I can find a and b, as I chose m to give me predictable results.

I appreciate any insight...

Sorry, for not including work so far, etc. Here is an example of what I am trying to do with manageable numbers:

5^(2)^13 = 5^8192 == 25 mod(5^13 -1), (always comes out 5^2)

5^13 - 1 == 614 mod(7927)

5^8192 == ? mod(7927) here is my dilemma. I know Power Residues will eventually crank out an answer, but my exponents are so large that it is prohibitive.

 

[dodo]

Hello,
any solution, if it exists, will be unique modulo lcm(m,r). Is that lcm too "gigantic" for your purposes?

Also, I'd try to think how many solutions are there using only the first two equations, since those already produce a value for n. (Hope this helps.)

Edit: Hmmm, more to the point: exactly what is fixed and what can be moved? It sounds like only m is taken as fixed. In that case, what is wrong with any r > m, b=m, and any n=a=x < m ?

 

[coolul007]

Hello,
any solution, if it exists, will be unique modulo lcm(m,r). Is that lcm too "gigantic" for your purposes?

Also, I'd try to think how many solutions are there using only the first two equations, since those already produce a value for n. (Hope this helps.)

Edit: Hmmm, more to the point: exactly what is fixed and what can be moved? It sounds like only m is taken as fixed. In that case, what is wrong with any r > m, b=m, and any n=a=x < m ?

r is fixed to be less than m, in fact r is a number less than m, I chose m because it has predictable results on n. The problem remains n == ? mod(r), knowing n,m,r as being fixed.

 

[dodo]

Ah. If I understand you correctly, your problem is just solving the last equation, not really a system of 3. Here are some ideas, but they depend on what else do you know about your numbers:

- Is Euler's theorem applicable?
- Does the base (in your example, 5) is coprime to the modulus? (Thus, has an inverse)

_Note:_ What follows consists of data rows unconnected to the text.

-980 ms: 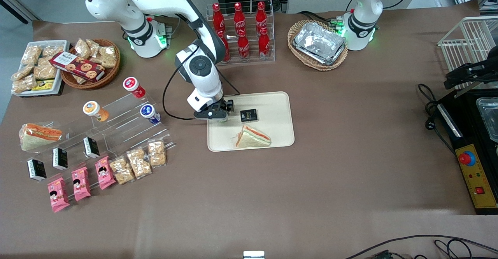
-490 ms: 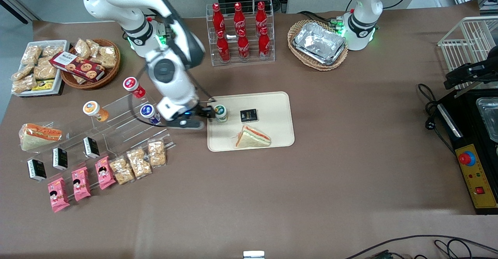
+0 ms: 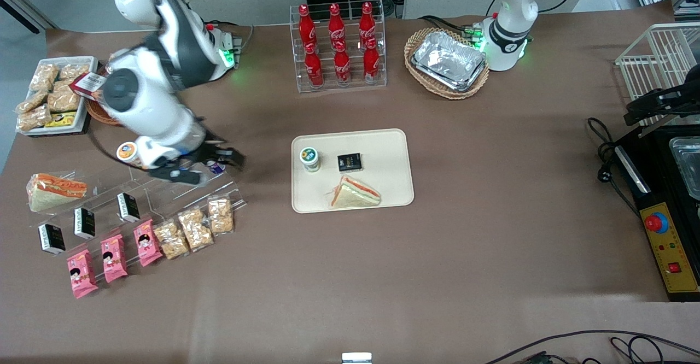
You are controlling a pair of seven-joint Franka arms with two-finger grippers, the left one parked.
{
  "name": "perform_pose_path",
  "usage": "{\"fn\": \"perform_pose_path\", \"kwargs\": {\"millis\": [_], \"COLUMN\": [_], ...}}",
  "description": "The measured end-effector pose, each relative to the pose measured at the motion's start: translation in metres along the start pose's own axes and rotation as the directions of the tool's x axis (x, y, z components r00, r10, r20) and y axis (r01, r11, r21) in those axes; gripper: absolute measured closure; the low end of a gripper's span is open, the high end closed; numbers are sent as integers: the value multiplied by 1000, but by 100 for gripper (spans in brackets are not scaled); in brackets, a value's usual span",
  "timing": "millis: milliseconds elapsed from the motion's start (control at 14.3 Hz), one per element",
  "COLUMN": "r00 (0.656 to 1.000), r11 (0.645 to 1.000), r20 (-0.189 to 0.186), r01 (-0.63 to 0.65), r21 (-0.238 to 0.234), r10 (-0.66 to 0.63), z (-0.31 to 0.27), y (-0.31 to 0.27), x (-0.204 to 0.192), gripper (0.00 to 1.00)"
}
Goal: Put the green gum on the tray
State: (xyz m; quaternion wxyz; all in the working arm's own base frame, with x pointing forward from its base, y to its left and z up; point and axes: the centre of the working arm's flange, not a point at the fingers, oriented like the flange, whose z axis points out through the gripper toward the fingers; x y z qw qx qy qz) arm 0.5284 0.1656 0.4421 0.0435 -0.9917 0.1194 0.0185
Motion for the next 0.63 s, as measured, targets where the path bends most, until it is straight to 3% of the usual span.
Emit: {"fn": "perform_pose_path", "kwargs": {"millis": [420, 630], "r00": [998, 997], "r11": [999, 997], "r20": [13, -7], "r01": [54, 79], "r21": [-1, -8], "r10": [-54, -79], "z": [-101, -150], "y": [112, 138], "x": [47, 56], "gripper": [0, 0]}}
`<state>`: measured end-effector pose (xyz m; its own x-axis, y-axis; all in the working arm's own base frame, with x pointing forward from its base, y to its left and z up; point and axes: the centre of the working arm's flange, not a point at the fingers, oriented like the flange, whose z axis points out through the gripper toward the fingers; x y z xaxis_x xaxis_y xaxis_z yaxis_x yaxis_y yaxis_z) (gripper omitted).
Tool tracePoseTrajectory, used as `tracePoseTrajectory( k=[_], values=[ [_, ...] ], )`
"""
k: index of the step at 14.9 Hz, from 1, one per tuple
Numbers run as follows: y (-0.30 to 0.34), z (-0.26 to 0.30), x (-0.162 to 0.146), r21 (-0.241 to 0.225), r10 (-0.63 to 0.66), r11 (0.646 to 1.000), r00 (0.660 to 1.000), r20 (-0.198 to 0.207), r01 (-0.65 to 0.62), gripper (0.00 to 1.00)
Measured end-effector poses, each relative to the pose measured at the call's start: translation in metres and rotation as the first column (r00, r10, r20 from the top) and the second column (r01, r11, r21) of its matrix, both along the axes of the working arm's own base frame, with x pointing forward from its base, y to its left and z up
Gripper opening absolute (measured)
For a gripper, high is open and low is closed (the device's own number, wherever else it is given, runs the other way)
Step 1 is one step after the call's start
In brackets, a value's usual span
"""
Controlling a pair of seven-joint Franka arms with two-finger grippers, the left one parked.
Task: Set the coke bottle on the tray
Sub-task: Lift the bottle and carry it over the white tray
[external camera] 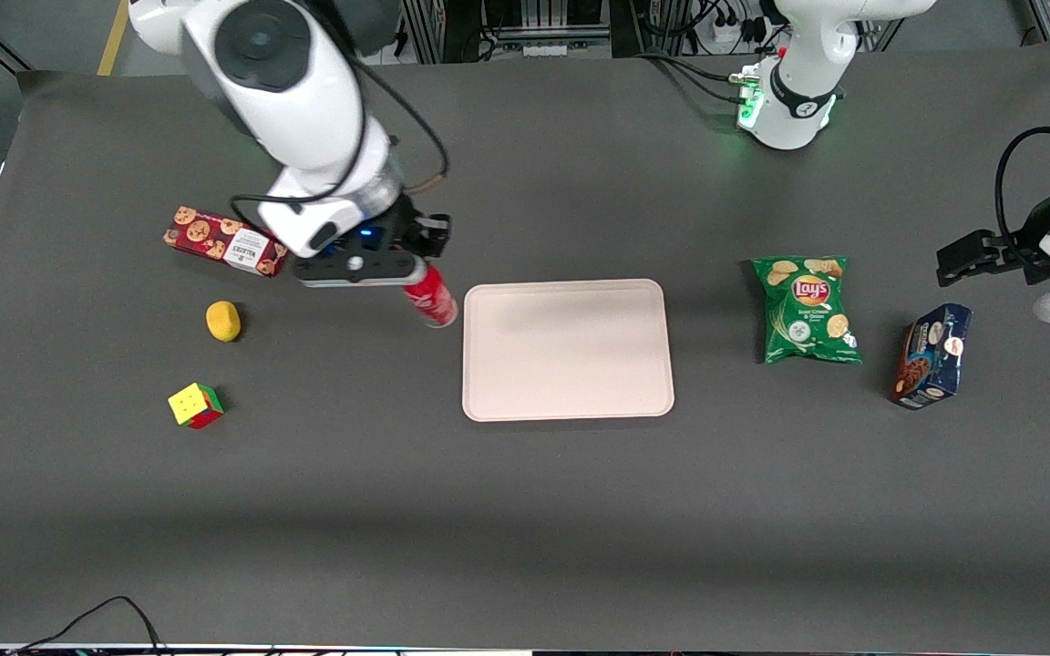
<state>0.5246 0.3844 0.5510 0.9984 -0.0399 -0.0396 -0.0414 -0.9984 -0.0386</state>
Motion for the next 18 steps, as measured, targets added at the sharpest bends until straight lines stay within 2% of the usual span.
tracePoseTrajectory(
  k=[5,8,13,18],
  values=[
    [0.049,-0.062,0.005,-0.050,-0.019,0.999,0.999,-0.033,0.018,0.32],
    [0.066,-0.103,0.013,-0.073,-0.040,0.997,0.999,-0.014,0.039,0.32],
    [0.076,-0.173,0.022,-0.079,-0.013,0.997,1.000,0.020,0.014,0.32],
    [0.072,-0.209,0.014,-0.099,-0.003,0.995,1.000,-0.005,0.003,0.32]
  ],
)
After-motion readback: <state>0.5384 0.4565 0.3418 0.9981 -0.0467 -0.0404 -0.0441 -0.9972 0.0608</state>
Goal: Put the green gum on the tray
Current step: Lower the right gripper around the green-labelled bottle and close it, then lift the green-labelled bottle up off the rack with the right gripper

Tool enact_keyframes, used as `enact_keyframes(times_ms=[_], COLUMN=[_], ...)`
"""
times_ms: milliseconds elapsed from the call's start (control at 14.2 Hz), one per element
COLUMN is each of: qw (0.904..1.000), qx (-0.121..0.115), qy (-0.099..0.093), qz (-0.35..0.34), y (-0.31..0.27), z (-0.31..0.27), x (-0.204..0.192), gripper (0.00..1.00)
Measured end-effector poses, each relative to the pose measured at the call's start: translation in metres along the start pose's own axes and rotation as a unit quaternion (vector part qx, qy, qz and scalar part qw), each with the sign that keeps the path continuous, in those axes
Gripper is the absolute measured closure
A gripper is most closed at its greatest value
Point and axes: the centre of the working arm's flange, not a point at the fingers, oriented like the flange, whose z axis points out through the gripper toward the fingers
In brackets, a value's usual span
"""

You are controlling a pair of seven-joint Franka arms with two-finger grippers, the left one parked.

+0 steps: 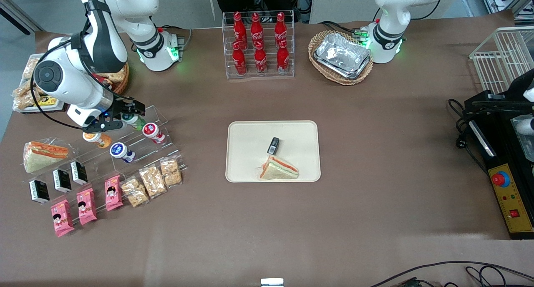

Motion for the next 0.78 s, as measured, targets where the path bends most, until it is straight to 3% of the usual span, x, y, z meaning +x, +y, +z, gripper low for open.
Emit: enact_keyframes(times_ms=[71,282,776], qw=[1.0,1.0,0.9997], qx=[0.0,0.0,0.006], qy=[-0.002,-0.002,0.0], qz=[-0.002,-0.003,-0.025], y=[0.0,-0.001,0.01], z=[0.002,0.003,-0.036], x=[-0.001,-0.001,0.005], gripper=[0.07,0.41,0.41])
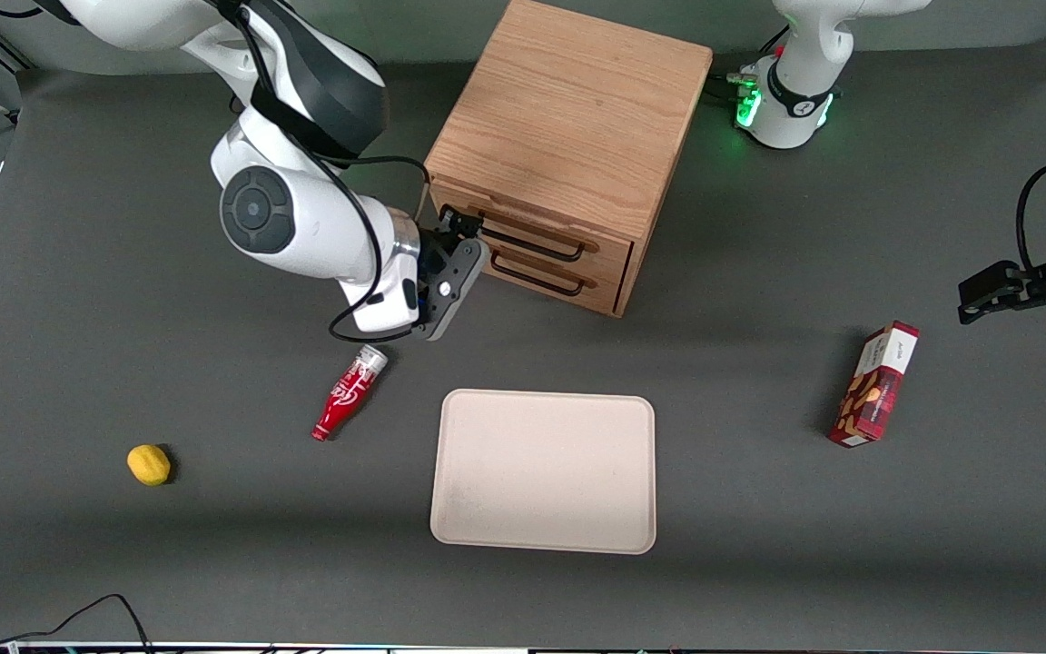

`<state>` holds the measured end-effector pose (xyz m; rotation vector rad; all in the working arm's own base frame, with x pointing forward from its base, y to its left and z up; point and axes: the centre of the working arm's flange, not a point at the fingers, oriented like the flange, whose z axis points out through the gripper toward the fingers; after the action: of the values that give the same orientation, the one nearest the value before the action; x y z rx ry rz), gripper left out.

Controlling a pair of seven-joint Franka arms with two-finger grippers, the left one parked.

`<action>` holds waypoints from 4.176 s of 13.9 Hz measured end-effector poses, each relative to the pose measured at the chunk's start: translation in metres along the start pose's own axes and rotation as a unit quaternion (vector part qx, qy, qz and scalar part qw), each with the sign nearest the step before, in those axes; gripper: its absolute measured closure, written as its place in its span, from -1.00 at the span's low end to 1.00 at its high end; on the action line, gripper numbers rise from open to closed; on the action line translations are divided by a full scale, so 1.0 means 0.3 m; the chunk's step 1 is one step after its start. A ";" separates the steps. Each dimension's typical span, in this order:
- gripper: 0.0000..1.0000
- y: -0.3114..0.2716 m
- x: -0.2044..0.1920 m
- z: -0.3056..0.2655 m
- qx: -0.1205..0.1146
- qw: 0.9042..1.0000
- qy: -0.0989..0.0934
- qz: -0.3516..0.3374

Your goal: Open upper drawer

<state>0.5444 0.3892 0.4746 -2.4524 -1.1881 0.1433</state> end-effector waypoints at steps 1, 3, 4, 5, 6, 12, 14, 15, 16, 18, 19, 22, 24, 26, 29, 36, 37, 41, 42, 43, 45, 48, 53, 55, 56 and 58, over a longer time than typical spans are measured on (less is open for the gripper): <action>-1.00 -0.025 0.006 0.015 -0.002 1.000 -0.004 -0.008; -1.00 -0.051 0.014 0.058 -0.009 1.000 -0.012 -0.019; -1.00 -0.053 0.022 0.088 -0.013 1.000 -0.011 -0.024; -1.00 -0.050 0.032 0.119 -0.014 0.999 -0.010 -0.027; -1.00 -0.044 0.041 0.149 -0.012 1.000 -0.008 -0.028; -1.00 -0.072 0.064 0.289 -0.004 0.999 -0.016 -0.037; -1.00 -0.091 0.060 0.309 -0.001 0.999 -0.021 -0.040; -1.00 -0.099 0.060 0.313 0.000 0.999 -0.022 -0.041; -1.00 -0.105 0.060 0.317 0.001 0.999 -0.022 -0.039; -1.00 -0.109 0.059 0.335 0.000 0.999 -0.018 -0.031; -1.00 -0.109 0.057 0.345 0.000 0.999 -0.017 -0.029; -1.00 -0.100 0.052 0.359 0.000 1.000 -0.018 -0.025; -1.00 -0.082 0.056 0.363 -0.002 1.000 -0.010 -0.021; -1.00 -0.044 0.062 0.362 -0.005 1.000 -0.002 -0.015; -1.00 0.034 0.078 0.348 -0.006 1.000 0.011 -0.003; -1.00 0.175 0.107 0.282 -0.018 0.999 0.037 0.020; -1.00 0.195 0.113 0.284 -0.023 0.999 0.038 0.019; -1.00 0.297 0.142 0.288 -0.023 0.998 0.050 0.030; -1.00 0.327 0.145 0.276 -0.024 0.998 0.056 0.035; -1.00 0.355 0.148 0.263 -0.027 0.997 0.061 0.040; -1.00 0.405 0.154 0.245 -0.029 0.996 0.070 0.049; -1.00 0.464 0.159 0.221 -0.033 0.994 0.081 0.058; -1.00 0.504 0.161 0.167 -0.033 0.994 0.083 0.065; -1.00 0.511 0.166 0.118 -0.036 0.993 0.093 0.066; -1.00 0.518 0.164 0.103 -0.037 0.992 0.096 0.067; -1.00 0.532 0.161 0.093 -0.037 0.992 0.099 0.070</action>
<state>0.6837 0.3470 0.3886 -2.5456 -0.9534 -0.1038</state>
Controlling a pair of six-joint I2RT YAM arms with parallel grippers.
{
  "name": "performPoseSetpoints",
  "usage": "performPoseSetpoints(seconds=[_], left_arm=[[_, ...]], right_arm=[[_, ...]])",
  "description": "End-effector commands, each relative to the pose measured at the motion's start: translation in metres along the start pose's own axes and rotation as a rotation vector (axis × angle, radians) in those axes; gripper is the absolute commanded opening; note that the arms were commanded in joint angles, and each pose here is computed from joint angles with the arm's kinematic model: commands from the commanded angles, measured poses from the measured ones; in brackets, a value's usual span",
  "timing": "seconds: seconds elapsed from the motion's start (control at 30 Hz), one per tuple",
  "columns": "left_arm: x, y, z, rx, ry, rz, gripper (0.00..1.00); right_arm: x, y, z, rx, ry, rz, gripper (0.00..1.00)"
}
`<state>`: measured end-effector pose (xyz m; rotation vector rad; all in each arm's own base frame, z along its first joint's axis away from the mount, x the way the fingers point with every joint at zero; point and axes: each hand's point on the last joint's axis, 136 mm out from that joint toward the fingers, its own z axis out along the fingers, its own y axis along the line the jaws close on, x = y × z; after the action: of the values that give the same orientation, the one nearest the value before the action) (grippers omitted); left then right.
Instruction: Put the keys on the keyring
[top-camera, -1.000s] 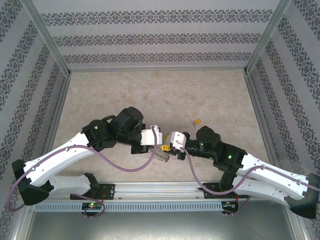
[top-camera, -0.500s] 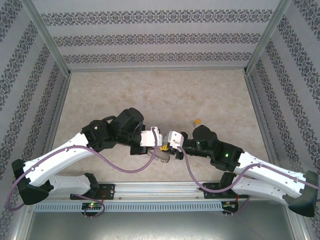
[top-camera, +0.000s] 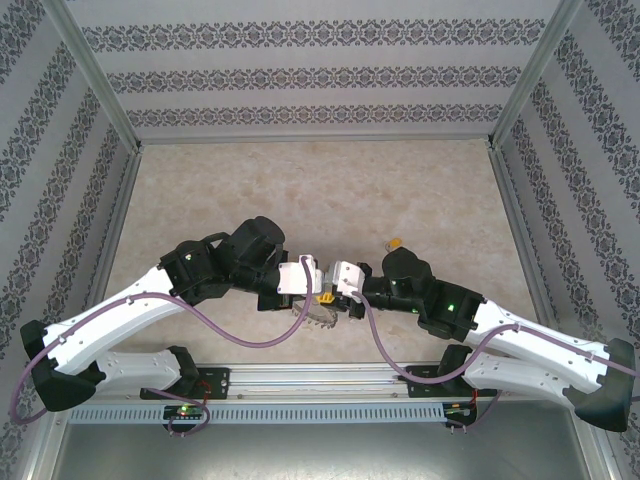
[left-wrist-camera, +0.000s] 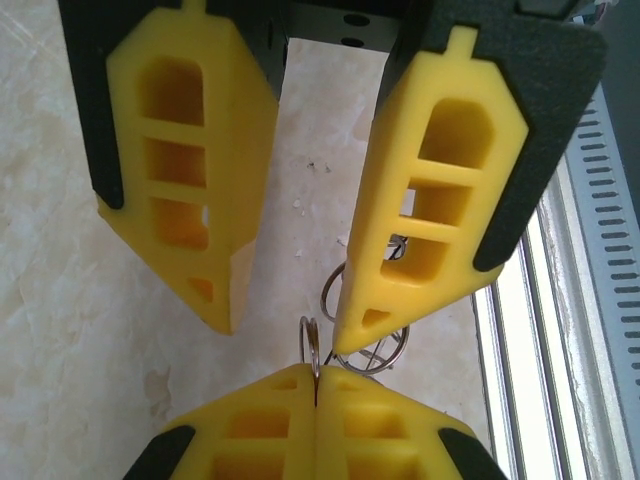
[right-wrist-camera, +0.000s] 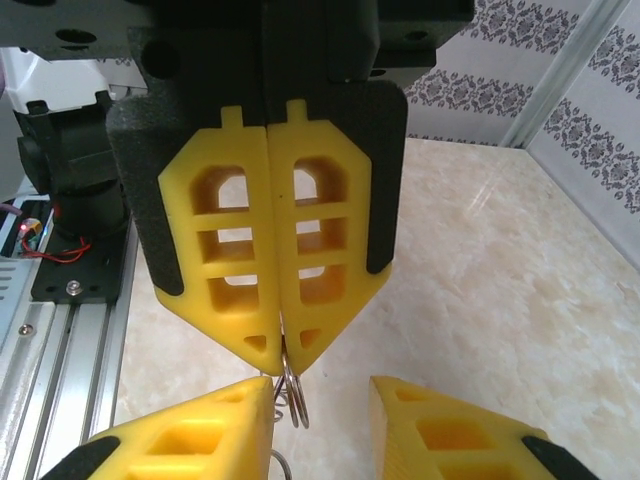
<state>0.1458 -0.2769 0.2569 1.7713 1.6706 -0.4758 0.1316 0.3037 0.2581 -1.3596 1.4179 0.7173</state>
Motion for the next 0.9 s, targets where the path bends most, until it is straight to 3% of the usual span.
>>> performPoseSetpoints(seconds=[0.0,0.5,0.87], left_arm=[[-0.023,0.0,-0.002,-0.01,-0.088,0.053,0.0],[-0.028,-0.004,-0.01,-0.013,-0.135,0.055,0.0],[-0.03,-0.004,-0.012,-0.015,-0.147,0.058,0.0]], right_arm=[[-0.005,0.012,0.003,-0.067,-0.011,-0.008,0.3],[-0.002,0.02,-0.003,-0.105,-0.027,-0.003,0.24],[-0.002,0.022,-0.005,-0.115,-0.03,-0.011,0.03]])
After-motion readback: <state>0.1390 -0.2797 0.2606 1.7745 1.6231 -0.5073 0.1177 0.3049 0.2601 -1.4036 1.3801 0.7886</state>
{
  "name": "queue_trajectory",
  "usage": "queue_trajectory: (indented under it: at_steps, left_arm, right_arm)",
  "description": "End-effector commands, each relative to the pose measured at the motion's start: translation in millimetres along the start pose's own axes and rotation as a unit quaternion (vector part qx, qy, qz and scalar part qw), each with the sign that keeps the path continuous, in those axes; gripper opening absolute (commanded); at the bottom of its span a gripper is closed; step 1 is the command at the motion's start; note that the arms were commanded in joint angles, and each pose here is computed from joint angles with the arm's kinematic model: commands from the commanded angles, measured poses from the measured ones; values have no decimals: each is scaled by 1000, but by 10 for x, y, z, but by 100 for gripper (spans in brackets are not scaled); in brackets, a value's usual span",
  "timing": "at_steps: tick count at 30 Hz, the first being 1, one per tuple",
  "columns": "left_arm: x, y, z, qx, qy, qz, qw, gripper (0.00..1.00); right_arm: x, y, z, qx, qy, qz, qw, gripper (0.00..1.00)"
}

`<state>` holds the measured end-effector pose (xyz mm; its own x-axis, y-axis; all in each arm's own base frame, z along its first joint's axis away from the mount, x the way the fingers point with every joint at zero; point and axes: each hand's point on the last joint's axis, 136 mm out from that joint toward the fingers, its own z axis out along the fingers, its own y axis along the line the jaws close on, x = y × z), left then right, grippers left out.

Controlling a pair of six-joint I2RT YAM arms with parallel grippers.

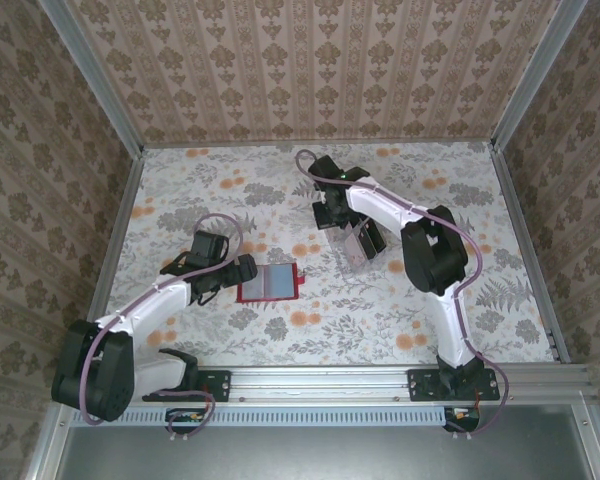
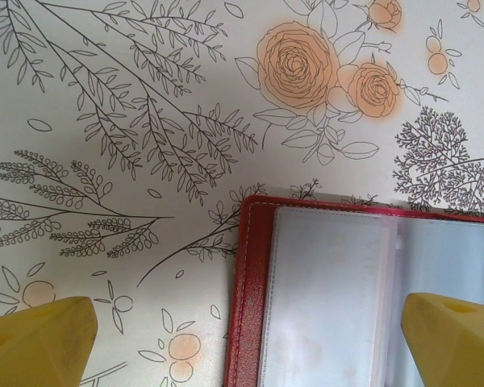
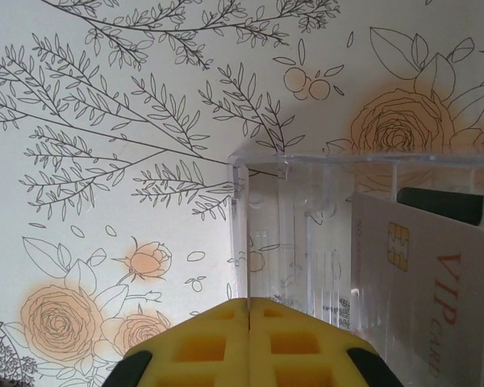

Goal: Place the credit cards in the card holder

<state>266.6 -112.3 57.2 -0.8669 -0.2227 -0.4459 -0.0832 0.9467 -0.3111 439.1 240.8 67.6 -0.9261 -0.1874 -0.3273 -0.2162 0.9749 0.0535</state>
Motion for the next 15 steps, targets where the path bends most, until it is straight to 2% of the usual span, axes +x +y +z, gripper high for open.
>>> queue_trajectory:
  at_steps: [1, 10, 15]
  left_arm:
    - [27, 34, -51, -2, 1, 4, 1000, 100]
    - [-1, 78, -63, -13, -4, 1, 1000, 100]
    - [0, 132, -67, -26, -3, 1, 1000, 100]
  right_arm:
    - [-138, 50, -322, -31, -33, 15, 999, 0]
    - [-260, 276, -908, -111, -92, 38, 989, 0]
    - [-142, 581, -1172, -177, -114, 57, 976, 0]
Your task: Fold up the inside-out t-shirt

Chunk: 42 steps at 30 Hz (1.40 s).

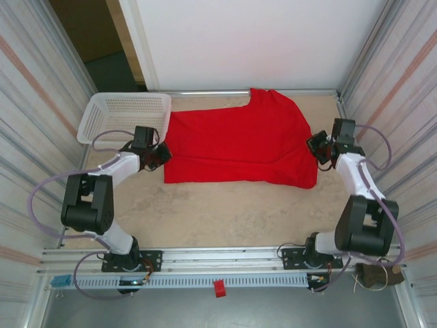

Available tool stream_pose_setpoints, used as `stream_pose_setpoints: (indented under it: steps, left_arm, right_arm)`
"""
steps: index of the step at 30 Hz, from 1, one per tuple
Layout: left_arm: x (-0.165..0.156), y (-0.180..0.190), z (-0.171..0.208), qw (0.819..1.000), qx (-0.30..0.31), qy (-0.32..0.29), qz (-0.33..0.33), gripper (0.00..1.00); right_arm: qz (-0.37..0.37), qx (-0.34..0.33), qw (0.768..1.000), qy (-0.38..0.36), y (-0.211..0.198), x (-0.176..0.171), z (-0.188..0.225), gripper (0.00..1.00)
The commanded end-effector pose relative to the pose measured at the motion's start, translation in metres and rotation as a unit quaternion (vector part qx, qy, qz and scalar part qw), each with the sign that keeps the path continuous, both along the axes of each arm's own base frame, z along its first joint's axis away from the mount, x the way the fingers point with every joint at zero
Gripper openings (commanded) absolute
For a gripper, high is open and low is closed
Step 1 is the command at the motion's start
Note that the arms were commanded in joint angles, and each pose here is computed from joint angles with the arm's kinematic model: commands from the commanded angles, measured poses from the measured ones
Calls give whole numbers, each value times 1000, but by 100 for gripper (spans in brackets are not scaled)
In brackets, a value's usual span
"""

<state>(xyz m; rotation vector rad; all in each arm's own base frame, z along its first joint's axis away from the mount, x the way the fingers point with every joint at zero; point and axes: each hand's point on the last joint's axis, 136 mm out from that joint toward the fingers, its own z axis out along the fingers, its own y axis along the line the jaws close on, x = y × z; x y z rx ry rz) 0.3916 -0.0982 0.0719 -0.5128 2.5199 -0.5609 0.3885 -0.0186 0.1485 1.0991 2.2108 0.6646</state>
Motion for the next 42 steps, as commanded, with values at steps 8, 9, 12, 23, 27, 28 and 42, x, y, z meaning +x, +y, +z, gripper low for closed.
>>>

Where I'm going to, is that maybe your big exponentiation a^big can be reduced if you know that a^something == 1.

-- Edit:

All this not helping, there are ways of computing the exponent without too much hassle. For example, say the exponent is 11. (Could be much bigger as well.) In binary, this exponent is 11=8+2+1. So a^11 = a^8 * a^2 * a^1 . In practice, you begin with the base a, and square it on each iteration; whenever a bit in the exponent is one, you multiply that power of a into an accumulator (which began as 1). Notice that there are plenty of intermediate steps to reduce modulo m.

 

[coolul007]

My exponents are on the order of 2^9,876,543 not the real exponents, but size is right. It is always a power of 2. The base is 5. Thank you for the leads, I will investigate a^something == 1 mod(r).